GIVEN DATA:
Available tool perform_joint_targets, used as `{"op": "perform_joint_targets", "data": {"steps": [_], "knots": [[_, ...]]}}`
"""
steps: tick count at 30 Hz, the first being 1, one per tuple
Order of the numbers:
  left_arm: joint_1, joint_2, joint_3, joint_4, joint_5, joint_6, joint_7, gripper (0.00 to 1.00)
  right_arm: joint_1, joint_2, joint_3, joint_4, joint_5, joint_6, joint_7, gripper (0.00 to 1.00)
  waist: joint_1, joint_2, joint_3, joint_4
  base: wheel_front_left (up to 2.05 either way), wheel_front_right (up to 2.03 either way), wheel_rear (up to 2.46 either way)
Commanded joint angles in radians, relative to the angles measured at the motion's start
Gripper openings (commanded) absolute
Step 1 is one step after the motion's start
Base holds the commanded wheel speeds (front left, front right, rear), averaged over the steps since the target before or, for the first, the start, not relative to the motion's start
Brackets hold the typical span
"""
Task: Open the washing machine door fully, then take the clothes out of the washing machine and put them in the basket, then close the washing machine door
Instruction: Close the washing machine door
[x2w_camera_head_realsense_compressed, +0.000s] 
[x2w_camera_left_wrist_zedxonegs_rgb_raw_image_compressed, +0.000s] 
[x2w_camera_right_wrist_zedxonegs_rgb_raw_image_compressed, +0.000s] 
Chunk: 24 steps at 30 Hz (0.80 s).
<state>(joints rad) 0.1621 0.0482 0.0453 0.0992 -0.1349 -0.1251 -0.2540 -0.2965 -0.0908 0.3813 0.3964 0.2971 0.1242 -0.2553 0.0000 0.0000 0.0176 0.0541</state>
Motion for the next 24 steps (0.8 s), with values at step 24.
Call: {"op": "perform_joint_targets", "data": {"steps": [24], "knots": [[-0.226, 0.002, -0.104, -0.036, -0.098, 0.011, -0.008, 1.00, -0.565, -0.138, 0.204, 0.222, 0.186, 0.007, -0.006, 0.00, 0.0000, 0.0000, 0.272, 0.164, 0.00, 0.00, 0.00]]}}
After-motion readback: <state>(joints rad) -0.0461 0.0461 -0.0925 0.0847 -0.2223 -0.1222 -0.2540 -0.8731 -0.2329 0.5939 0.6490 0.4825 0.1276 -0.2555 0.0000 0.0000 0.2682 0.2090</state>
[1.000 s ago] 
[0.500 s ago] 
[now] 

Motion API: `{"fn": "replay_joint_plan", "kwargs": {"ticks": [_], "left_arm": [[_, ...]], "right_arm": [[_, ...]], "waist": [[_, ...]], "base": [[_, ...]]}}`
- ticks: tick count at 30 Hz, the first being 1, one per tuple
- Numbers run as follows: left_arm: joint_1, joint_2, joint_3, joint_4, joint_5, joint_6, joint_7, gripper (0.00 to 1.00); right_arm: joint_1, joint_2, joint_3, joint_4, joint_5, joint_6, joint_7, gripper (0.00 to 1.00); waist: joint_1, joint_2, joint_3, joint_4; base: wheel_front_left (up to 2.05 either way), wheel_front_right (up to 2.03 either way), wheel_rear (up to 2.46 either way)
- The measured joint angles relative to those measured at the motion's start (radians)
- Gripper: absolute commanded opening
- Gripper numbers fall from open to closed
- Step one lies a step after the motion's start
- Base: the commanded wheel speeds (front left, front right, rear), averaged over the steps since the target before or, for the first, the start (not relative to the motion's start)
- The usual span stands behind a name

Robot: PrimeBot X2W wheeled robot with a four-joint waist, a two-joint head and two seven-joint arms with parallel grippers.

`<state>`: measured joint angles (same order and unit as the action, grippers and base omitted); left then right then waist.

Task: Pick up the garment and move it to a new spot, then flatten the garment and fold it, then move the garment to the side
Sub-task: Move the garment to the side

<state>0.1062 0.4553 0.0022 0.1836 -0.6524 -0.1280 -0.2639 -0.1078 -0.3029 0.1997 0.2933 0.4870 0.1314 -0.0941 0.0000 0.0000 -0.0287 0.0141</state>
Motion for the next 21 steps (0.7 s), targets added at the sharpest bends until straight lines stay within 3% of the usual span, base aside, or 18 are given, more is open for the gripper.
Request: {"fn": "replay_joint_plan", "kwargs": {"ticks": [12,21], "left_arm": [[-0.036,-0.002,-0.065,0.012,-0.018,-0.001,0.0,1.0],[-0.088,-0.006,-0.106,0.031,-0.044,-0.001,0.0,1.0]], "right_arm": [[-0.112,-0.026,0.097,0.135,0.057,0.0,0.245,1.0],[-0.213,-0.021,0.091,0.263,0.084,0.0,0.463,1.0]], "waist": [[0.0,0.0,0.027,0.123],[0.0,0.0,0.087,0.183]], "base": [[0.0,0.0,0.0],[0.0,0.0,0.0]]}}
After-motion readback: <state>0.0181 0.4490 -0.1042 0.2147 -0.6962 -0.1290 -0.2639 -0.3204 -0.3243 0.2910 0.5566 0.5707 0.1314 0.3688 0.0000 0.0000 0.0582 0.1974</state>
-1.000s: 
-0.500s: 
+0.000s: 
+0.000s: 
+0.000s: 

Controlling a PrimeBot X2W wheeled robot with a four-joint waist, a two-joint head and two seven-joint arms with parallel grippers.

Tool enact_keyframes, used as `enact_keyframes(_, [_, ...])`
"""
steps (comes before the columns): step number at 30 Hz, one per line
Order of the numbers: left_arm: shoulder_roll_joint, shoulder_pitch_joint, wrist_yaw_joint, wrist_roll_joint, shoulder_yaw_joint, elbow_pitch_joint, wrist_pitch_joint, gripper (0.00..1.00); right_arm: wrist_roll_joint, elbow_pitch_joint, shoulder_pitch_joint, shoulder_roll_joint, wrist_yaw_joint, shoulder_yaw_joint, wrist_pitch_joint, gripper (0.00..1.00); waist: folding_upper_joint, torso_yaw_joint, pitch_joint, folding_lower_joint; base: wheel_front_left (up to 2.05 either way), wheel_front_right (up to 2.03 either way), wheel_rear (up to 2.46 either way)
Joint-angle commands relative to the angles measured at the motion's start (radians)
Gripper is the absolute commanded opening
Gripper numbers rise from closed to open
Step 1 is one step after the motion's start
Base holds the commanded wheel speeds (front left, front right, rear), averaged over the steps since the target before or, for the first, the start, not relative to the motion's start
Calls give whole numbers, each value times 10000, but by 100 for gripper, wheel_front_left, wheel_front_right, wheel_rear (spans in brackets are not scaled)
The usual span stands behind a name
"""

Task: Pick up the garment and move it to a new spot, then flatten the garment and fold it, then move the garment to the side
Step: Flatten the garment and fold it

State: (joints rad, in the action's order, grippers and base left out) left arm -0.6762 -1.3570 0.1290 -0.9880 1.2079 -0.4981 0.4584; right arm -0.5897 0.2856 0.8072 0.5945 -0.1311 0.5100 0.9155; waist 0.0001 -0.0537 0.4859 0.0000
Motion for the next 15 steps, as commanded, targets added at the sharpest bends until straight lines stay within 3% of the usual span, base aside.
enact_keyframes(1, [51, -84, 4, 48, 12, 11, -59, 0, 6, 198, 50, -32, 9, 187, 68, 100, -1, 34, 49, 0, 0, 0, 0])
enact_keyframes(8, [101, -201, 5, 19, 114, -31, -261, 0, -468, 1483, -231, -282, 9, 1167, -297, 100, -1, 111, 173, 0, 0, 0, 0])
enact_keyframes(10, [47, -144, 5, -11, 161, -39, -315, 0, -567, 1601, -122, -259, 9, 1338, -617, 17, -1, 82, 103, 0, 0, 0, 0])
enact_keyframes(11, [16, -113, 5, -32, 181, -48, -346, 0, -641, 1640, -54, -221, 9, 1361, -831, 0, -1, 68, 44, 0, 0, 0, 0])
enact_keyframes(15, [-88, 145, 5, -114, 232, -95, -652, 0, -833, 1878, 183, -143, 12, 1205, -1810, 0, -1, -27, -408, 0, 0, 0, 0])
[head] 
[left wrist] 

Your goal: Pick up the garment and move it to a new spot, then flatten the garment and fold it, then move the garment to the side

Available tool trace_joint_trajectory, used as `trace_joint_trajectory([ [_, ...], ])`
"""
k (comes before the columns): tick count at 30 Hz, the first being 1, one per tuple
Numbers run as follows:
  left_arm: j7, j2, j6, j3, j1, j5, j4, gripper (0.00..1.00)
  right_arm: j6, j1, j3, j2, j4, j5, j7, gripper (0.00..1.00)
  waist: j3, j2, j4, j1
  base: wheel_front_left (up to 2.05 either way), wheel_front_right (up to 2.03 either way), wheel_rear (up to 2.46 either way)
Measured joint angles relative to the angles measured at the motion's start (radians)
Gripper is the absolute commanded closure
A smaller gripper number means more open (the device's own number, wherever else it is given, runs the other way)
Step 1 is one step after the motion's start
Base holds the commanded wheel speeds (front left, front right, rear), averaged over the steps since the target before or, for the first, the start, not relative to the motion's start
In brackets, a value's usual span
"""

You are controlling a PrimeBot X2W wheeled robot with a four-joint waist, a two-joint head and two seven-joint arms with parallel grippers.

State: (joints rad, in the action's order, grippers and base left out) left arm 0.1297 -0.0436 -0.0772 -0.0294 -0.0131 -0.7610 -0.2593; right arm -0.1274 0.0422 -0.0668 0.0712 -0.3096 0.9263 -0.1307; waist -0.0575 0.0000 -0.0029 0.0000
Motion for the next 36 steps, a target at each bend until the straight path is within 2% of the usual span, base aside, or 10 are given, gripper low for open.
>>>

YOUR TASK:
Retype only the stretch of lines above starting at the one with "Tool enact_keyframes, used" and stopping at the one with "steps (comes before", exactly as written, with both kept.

ANSWER TO THE PROBLEM:
Tool enact_keyframes, used as `enact_keyframes(_, [_, ...])`
"""
steps (comes before the columns): step number at 30 Hz, one per line

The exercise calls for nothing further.